The findings were presented at Neuroscience 2009, the annual meeting of the Society for Neuroscience and the world's largest source of emerging news about brain science and health.
"Our results clearly demonstrate the negative impact that even limited access to cocaine can have on cognitive function," said senior author Charles W. Bradberry, PhD, of the University of Pittsburgh. "These findings may lead to the development of therapies for cognitive impairments as a way to improve addiction treatment."
Cocaine users display a range of cognitive deficits, including problems with decision-making, planning, and memory. The greater these deficits, the more likely treatment will fail. The current finding is part of a multi-year longitudinal study of cognitive assessment in cocaine-exposed rhesus monkeys, which offer an ideal model for study because their brain structure and function are similar to that of humans.
For the study, 14 animals were trained to perform two tasks on a touch screen.

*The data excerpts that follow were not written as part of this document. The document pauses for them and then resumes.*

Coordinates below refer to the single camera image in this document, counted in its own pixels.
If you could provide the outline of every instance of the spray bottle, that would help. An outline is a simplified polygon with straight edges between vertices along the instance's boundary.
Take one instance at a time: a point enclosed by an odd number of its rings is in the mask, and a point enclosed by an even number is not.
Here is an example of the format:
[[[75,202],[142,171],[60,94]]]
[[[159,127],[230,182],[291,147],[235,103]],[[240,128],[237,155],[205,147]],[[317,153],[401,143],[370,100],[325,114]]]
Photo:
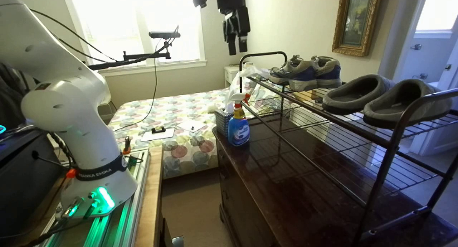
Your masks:
[[[250,127],[242,109],[242,101],[248,105],[248,99],[250,99],[248,93],[236,93],[230,98],[235,104],[234,116],[229,120],[228,125],[228,141],[234,146],[245,144],[250,139]]]

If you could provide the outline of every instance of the gray slipper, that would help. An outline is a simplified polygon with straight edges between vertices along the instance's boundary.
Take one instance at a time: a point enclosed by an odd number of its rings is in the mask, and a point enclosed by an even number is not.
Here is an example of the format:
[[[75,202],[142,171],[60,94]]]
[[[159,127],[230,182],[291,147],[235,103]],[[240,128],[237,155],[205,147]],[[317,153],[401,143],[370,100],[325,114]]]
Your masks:
[[[323,109],[336,115],[349,115],[363,110],[364,106],[380,97],[394,86],[394,82],[376,74],[354,79],[328,92],[323,98]]]
[[[440,89],[428,85],[419,79],[406,79],[396,84],[396,86],[383,96],[369,102],[364,107],[363,121],[372,126],[393,129],[404,110],[412,102],[435,92],[440,92]],[[410,117],[408,126],[445,116],[450,111],[450,108],[452,108],[452,104],[452,99],[448,98],[422,105]]]

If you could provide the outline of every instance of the painting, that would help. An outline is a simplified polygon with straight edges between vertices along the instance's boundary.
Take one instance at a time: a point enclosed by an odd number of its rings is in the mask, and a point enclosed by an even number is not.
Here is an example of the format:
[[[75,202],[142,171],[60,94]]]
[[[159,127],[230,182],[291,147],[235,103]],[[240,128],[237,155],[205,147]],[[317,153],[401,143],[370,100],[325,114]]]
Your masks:
[[[366,56],[380,0],[340,0],[332,51]]]

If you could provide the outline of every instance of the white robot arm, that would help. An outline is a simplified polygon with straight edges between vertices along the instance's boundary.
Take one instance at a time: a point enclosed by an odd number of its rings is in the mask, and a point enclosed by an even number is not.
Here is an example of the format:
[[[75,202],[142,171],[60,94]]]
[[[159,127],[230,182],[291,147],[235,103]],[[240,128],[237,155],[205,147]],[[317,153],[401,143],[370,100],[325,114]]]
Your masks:
[[[32,75],[41,83],[23,99],[24,116],[56,132],[78,166],[62,191],[71,214],[107,215],[137,189],[137,183],[97,107],[110,100],[105,79],[67,51],[21,0],[0,0],[0,63]]]

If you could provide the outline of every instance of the bed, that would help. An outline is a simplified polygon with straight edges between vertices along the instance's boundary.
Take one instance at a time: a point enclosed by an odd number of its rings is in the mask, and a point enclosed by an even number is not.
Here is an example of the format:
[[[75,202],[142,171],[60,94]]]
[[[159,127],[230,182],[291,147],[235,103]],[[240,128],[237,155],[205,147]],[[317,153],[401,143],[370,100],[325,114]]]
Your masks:
[[[254,87],[251,100],[271,97],[265,90],[259,89],[254,82],[244,82],[245,90]],[[150,110],[152,99],[132,101],[119,107],[109,123],[113,129],[120,148],[124,146],[126,136],[131,138],[132,150],[145,147],[161,146],[164,150],[162,163],[164,178],[185,175],[196,171],[210,169],[218,166],[216,157],[215,136],[211,132],[216,126],[215,115],[208,113],[209,105],[217,108],[224,107],[224,101],[229,89],[213,90],[188,95],[161,97],[154,100],[151,113],[141,123],[123,128],[143,119]],[[205,126],[198,131],[185,131],[176,127],[186,120],[198,120]],[[164,126],[175,128],[172,138],[142,142],[142,136],[152,127]]]

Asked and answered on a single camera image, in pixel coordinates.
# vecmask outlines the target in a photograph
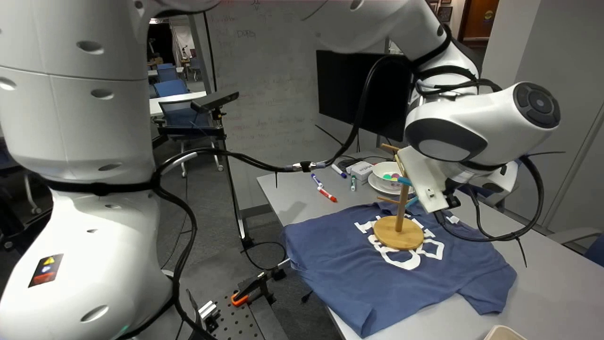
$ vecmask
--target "wooden mug tree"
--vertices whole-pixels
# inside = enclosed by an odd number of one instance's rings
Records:
[[[399,148],[388,144],[382,144],[382,147],[398,151]],[[407,177],[403,164],[400,162],[399,156],[394,155],[396,163],[399,165],[400,173],[403,177]],[[373,225],[373,232],[376,238],[384,245],[393,249],[410,250],[416,249],[423,243],[423,231],[417,223],[405,217],[405,204],[408,203],[407,196],[409,194],[409,186],[403,185],[400,189],[399,201],[390,200],[384,197],[378,199],[395,203],[398,205],[396,216],[386,216],[380,218]]]

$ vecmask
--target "framed picture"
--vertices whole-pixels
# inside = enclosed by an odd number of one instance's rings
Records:
[[[451,13],[453,13],[453,7],[439,7],[436,16],[438,17],[440,22],[449,22],[451,21]]]
[[[436,7],[439,6],[439,3],[437,1],[429,2],[428,5],[430,6],[430,9],[434,12],[434,14],[436,14]]]

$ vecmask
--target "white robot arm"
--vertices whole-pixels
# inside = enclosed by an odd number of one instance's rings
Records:
[[[144,66],[149,19],[162,11],[199,12],[217,3],[4,1],[0,122],[12,156],[60,183],[149,181],[155,168]],[[447,39],[424,0],[290,4],[334,51],[361,51],[389,37],[408,59],[422,60]],[[478,77],[476,66],[454,44],[427,58],[419,70],[441,66]],[[466,81],[467,75],[442,73],[422,84]],[[405,129],[412,156],[403,159],[414,186],[436,191],[418,193],[428,211],[446,208],[442,192],[450,188],[445,182],[491,177],[493,167],[534,147],[559,122],[551,94],[530,83],[486,95],[465,87],[412,98],[417,102]],[[417,171],[415,163],[430,167]],[[157,196],[149,189],[101,196],[51,192],[52,217],[14,268],[0,299],[0,338],[107,340],[136,333],[174,294],[155,252]],[[186,309],[194,318],[192,306]],[[181,318],[182,311],[172,306],[137,339],[173,338]],[[191,332],[189,327],[182,334]]]

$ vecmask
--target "wooden base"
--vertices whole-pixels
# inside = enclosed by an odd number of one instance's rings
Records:
[[[373,225],[376,238],[384,245],[393,249],[410,250],[416,249],[423,243],[423,231],[415,222],[403,218],[401,232],[396,232],[396,216],[380,218]]]

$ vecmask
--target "white bowl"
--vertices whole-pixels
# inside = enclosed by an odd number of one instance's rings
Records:
[[[400,189],[403,183],[399,183],[397,180],[389,180],[384,178],[385,175],[392,176],[400,173],[399,166],[396,162],[381,162],[373,166],[373,174],[379,179],[378,184],[388,189]]]

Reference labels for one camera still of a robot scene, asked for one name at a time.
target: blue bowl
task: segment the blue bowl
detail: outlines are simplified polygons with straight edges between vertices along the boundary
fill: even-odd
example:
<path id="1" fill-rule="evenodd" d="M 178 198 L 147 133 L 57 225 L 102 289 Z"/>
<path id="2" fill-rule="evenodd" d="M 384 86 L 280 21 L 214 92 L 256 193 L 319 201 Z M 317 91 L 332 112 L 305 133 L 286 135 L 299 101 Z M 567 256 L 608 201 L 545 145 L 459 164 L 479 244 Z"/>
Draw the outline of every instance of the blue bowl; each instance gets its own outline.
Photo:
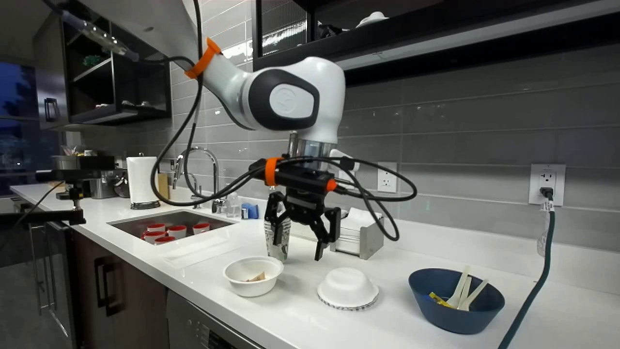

One test first assessed how well the animals learned to associate pictures with rewards and then measured cognitive flexibility by reversing high- and low-reward pictures. The other task was a visual working memory task, in which animals had to remember an abstract stimulus for varying periods of delay. After initial training they were separated into two groups, with one group self-administering cocaine on Tuesdays through Fridays. Cognitive testing for both groups was conducted on Mondays, after the cocaine-administering animals had been drug-free for about 72 hours.
The animals showed impairments in learning, cognitive flexibility, and, to a lesser degree, working memory. "The types of errors suggest that poor attention and distractibility were significant contributors to the deficits, for they were similar to those made on cognitive tasks by people with attentional deficit disorders," Bradberry said. His lab plans to investigate whether the brain mechanisms that lead to impaired attention in people with attention deficit disorders may be causing similar problems in people chronically addicted to cocaine.
Research was supported by the Veteran's Administration Medical Research Service and the National Institute on Drug Abuse.